> **Task statement**:
In the entries that follow, how many lines include the string "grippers"? The answer is the number only.

##### Input for this task #####

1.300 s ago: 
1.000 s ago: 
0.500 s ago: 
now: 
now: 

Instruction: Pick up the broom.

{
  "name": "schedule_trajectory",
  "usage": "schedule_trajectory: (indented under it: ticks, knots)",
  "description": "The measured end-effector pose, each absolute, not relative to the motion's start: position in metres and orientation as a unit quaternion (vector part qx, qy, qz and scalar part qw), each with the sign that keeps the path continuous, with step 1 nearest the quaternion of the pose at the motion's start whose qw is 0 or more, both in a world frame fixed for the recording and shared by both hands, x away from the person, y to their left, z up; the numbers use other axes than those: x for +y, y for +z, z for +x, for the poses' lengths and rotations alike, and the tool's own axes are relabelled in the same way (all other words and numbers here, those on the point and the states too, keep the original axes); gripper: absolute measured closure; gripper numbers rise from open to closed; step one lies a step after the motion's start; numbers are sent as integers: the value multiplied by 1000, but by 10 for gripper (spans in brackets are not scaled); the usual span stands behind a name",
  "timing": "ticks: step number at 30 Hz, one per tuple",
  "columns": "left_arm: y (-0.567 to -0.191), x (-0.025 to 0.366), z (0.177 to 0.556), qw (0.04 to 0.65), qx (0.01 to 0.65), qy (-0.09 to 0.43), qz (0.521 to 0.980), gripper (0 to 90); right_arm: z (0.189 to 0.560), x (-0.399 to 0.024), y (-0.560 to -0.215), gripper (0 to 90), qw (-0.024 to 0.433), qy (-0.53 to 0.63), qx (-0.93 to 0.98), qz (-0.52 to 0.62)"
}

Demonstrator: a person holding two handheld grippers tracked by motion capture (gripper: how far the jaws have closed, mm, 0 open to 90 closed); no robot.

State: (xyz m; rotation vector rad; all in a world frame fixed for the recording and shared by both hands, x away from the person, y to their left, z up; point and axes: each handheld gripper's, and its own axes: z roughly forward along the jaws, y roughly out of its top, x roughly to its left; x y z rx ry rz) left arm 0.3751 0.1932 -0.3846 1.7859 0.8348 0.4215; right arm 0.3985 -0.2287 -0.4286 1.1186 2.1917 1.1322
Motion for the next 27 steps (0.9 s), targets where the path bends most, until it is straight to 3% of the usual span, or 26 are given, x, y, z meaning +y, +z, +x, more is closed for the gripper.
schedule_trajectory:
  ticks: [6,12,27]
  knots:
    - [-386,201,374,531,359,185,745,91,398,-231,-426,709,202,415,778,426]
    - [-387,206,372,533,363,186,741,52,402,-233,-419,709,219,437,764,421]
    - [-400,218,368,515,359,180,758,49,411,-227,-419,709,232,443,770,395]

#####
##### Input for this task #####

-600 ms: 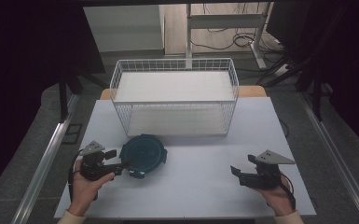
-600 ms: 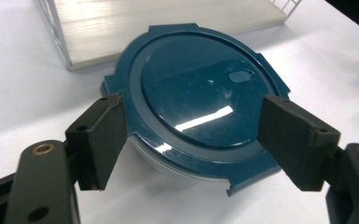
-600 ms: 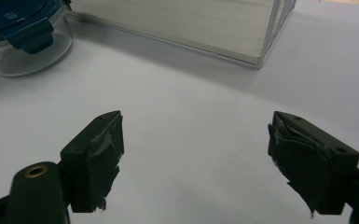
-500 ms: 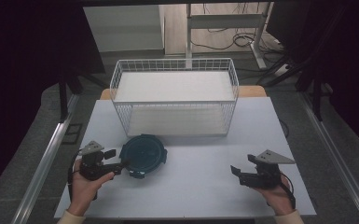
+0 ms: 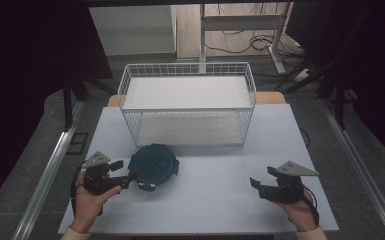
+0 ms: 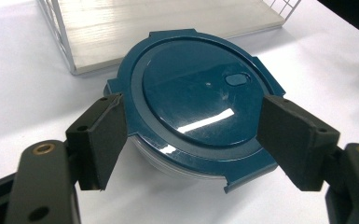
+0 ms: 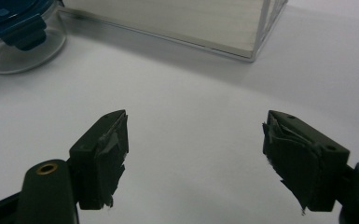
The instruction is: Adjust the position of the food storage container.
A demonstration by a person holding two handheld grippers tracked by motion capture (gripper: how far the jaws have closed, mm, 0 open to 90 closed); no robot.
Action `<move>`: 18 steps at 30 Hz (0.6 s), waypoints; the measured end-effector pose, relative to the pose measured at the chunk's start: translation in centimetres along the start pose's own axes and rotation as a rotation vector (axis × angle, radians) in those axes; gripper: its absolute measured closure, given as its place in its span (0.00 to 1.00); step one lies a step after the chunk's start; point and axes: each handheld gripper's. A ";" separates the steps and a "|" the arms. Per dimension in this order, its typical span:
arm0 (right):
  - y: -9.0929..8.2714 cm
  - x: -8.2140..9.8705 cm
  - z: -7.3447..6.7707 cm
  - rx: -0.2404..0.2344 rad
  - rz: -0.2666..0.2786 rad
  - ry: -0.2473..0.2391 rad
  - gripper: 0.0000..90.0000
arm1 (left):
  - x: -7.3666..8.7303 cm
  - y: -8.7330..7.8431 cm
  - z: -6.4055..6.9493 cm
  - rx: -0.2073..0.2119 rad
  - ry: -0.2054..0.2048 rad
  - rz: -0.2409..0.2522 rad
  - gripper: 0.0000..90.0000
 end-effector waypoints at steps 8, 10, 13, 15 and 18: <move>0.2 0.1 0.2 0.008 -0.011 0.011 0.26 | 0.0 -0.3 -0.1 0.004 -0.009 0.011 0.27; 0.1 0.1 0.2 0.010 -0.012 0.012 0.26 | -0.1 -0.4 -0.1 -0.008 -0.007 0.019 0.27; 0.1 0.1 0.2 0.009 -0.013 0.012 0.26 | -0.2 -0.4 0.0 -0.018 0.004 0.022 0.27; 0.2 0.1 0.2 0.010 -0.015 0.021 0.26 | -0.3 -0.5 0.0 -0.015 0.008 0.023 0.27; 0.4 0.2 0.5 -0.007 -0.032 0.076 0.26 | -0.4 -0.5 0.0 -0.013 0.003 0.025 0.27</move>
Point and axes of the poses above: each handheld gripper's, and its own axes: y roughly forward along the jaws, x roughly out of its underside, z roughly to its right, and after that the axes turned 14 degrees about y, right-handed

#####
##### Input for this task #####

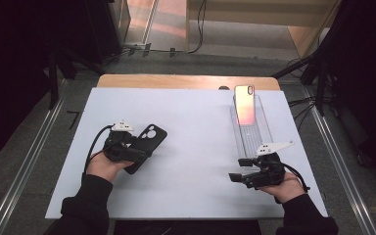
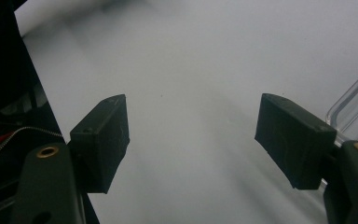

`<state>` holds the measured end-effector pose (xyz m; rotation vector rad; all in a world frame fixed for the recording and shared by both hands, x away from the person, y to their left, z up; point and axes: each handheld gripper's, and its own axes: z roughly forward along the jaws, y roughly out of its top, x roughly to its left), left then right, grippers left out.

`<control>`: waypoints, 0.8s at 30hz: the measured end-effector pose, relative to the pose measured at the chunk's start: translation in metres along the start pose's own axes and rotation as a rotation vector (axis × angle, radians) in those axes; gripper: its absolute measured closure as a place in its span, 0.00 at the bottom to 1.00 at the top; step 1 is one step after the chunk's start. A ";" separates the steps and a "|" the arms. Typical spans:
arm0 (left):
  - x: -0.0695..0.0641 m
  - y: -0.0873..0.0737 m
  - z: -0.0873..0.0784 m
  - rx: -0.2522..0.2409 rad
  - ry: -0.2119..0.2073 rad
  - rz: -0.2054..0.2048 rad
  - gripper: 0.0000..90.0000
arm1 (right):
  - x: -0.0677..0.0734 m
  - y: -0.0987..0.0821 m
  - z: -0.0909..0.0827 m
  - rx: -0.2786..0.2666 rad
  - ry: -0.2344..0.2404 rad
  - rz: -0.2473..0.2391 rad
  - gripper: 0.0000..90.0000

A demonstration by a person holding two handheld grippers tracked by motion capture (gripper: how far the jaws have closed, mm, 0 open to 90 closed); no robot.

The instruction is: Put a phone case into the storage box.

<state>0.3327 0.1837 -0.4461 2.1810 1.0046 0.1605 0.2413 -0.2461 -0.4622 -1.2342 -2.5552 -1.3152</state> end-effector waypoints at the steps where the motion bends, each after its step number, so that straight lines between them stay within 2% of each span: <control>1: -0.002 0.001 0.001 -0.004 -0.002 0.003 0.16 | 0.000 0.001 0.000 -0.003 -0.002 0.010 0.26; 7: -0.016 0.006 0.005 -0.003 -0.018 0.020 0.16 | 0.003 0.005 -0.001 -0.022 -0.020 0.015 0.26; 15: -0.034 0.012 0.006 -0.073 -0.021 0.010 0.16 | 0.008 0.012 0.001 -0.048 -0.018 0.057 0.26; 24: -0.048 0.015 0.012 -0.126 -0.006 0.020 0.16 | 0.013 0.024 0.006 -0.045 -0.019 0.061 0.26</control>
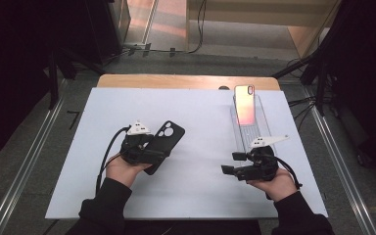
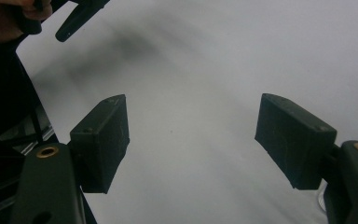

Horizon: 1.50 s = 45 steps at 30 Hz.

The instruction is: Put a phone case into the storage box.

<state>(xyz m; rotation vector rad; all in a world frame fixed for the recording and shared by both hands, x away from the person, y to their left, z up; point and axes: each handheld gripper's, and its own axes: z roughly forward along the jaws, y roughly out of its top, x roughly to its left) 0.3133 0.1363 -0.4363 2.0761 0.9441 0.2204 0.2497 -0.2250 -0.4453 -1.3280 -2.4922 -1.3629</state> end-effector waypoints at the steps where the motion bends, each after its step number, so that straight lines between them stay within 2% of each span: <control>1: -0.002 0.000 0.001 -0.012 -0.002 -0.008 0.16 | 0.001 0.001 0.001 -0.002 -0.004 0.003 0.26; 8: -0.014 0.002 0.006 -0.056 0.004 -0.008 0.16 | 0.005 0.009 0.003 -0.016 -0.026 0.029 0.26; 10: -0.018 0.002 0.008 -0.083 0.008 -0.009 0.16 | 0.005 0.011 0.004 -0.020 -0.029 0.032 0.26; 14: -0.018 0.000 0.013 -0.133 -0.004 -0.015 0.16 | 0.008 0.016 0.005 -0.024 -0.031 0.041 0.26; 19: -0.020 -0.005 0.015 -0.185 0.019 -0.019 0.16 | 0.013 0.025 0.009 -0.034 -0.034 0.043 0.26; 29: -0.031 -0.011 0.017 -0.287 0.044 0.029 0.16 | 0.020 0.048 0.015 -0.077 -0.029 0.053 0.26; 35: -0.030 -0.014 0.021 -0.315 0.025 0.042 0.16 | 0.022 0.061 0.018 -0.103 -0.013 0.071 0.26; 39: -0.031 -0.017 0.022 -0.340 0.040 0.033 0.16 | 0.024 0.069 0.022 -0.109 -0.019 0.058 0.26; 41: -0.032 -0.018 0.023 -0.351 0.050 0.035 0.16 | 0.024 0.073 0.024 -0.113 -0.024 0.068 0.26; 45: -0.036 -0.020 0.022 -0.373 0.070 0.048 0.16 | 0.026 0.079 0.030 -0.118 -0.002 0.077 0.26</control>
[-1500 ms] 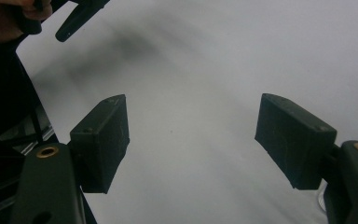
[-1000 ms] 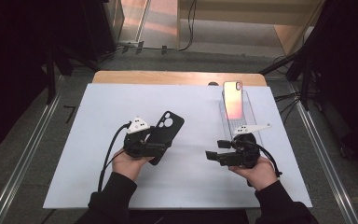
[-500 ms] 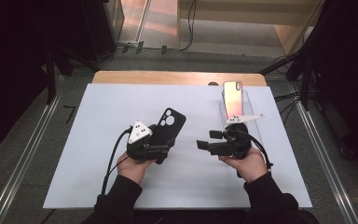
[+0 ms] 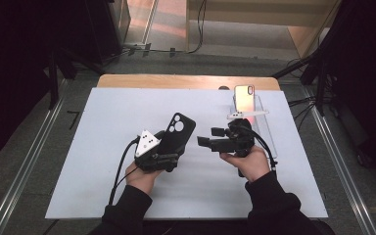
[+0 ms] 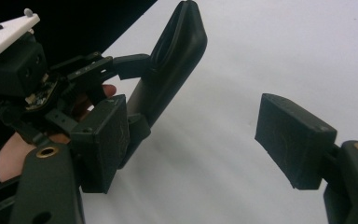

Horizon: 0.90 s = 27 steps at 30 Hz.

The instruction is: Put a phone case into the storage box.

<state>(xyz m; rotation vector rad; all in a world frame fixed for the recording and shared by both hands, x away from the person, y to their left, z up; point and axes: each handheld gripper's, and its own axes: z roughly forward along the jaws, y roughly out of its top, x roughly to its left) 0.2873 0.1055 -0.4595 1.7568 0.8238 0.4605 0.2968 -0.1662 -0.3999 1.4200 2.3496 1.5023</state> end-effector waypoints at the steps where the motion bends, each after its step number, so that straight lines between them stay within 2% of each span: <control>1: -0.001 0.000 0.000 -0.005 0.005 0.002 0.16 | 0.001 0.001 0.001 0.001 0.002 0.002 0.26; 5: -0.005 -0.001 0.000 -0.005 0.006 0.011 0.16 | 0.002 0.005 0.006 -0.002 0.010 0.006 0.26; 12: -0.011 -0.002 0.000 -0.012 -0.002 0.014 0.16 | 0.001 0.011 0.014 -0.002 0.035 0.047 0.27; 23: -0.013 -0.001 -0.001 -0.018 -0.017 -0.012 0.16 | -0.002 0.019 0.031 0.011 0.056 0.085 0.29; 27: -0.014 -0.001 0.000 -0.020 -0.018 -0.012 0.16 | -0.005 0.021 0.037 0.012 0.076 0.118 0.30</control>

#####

> **Exercise result**:
4